Meng Jia, Lee Sujin, Hotard Anne L, Moore Martin L
mBio. 2014 Sep 23;5(5):e01704-14. doi: 10.1128/mBio.01704-14.
Respiratory syncytial virus (RSV) is the most important pathogen for lower respiratory tract illness in children for which there is no licensed vaccine. Live-attenuated RSV vaccines are the most clinically advanced in children, but achieving an optimal balance of attenuation and immunogenicity is challenging. One way to potentially retain or enhance immunogenicity of attenuated virus is to mutate virulence genes that suppress host immune responses. The NS1 and NS2 virulence genes of the RSV A2 strain were codon deoptimized according to either human or virus codon usage bias, and the resulting recombinant viruses (dNSh and dNSv, respectively) were rescued by reverse genetics. RSV dNSh exhibited the desired phenotype of reduced NS1 and NS2 expression. RSV dNSh was attenuated in BEAS-2B and primary differentiated airway epithelial cells but not in HEp-2 or Vero cells. In BALB/c mice, RSV dNSh exhibited a lower viral load than did A2, and yet it induced slightly higher levels of RSV-neutralizing antibodies than did A2. RSV A2 and RSV dNSh induced equivalent protection against challenge strains A/1997/12-35 and A2-line19F. RSV dNSh caused less STAT2 degradation and less NF-κB activation than did A2 in vitro. Serial passage of RSV dNSh in BEAS-2B cells did not result in mutations in the deoptimized sequences. Taken together, RSV dNSh was moderately attenuated, more immunogenic, and equally protective compared to wild-type RSV and genetically stable.
Respiratory syncytial virus (RSV) is the leading cause of infant viral death in the United States and worldwide, and no vaccine is available. Live-attenuated RSV vaccines are the most studied in children but have suffered from genetic instability and low immunogenicity. In order to address both obstacles, we selectively changed the codon usage of the RSV nonstructural (NS) virulence genes NS1 and NS2 to the least-used codons in the human genome (deoptimization). Compared to parental RSV, the codon-deoptimized NS1/NS2 RSV was attenuated in vitro and in mice but induced higher levels of neutralizing antibodies and equivalent protection against challenge. We identified a new attenuating module that retains immunogenicity and is genetically stable, achieved through specific targeting of nonessential virulence genes by codon usage deoptimization.

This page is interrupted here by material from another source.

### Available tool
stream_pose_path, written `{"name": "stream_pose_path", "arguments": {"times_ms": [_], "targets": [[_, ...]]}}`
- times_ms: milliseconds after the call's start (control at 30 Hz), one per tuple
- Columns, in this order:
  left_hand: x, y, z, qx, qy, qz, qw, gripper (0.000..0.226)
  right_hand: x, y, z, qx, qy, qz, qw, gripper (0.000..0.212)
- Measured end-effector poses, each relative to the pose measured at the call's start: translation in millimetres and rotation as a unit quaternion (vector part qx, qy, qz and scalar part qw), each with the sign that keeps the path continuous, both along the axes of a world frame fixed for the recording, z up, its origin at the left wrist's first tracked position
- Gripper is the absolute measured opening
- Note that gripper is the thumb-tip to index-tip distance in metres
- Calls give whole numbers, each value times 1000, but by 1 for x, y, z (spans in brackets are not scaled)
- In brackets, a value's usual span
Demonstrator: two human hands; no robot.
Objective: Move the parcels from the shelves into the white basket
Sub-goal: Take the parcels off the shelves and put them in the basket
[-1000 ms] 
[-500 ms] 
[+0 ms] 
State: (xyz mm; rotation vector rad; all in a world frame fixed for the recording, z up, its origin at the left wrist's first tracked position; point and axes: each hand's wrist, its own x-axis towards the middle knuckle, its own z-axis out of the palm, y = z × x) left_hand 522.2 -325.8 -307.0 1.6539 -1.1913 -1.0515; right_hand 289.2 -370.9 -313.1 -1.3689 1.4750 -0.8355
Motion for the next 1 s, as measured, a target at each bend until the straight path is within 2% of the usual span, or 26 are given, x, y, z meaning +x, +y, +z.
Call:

呼吸道合胞病毒(RSV)是导致儿童下呼吸道疾病的最重要病原体,目前尚无获批的疫苗。减毒活RSV疫苗在儿童中是临床进展最为显著的,但要在减毒和免疫原性之间实现最佳平衡具有挑战性。一种可能保留或增强减毒病毒免疫原性的方法是突变抑制宿主免疫反应的毒力基因。根据人类或病毒的密码子使用偏好,对RSV A2株的NS1和NS2毒力基因进行密码子去优化,通过反向遗传学拯救得到重组病毒(分别为dNSh和dNSv)。RSV dNSh表现出NS1和NS2表达降低的预期表型。RSV dNSh在BEAS - 2B和原代分化气道上皮细胞中减毒,但在HEp - 2或Vero细胞中不减毒。在BALB/c小鼠中,RSV dNSh的病毒载量低于A2株,但其诱导的RSV中和抗体水平略高于A2株。RSV A2和RSV dNSh对攻击株A/1997/12 - 35和A2 - line19F诱导的保护作用相当。在体外,RSV dNSh导致的STAT2降解和NF - κB激活比A2株少。RSV dNSh在BEAS - 2B细胞中的连续传代未导致去优化序列发生突变。综上所述,与野生型RSV相比,RSV dNSh适度减毒、免疫原性更强且保护作用相当,并且遗传稳定。
呼吸道合胞病毒(RSV)是美国乃至全球婴儿病毒性死亡的主要原因,且尚无可用疫苗。减毒活RSV疫苗在儿童中研究最多,但存在遗传不稳定和免疫原性低的问题。为了解决这两个障碍,我们将RSV非结构(NS)毒力基因NS1和NS2的密码子使用情况选择性地改变为人类基因组中使用最少的密码子(去优化)。与亲本RSV相比,密码子去优化的NS1/NS2 RSV在体外和小鼠中均减毒,但诱导产生更高水平的中和抗体以及对攻击的等效保护作用。我们通过密码子使用去优化特异性靶向非必需毒力基因,鉴定出一种新的减毒模块,该模块保留免疫原性且遗传稳定。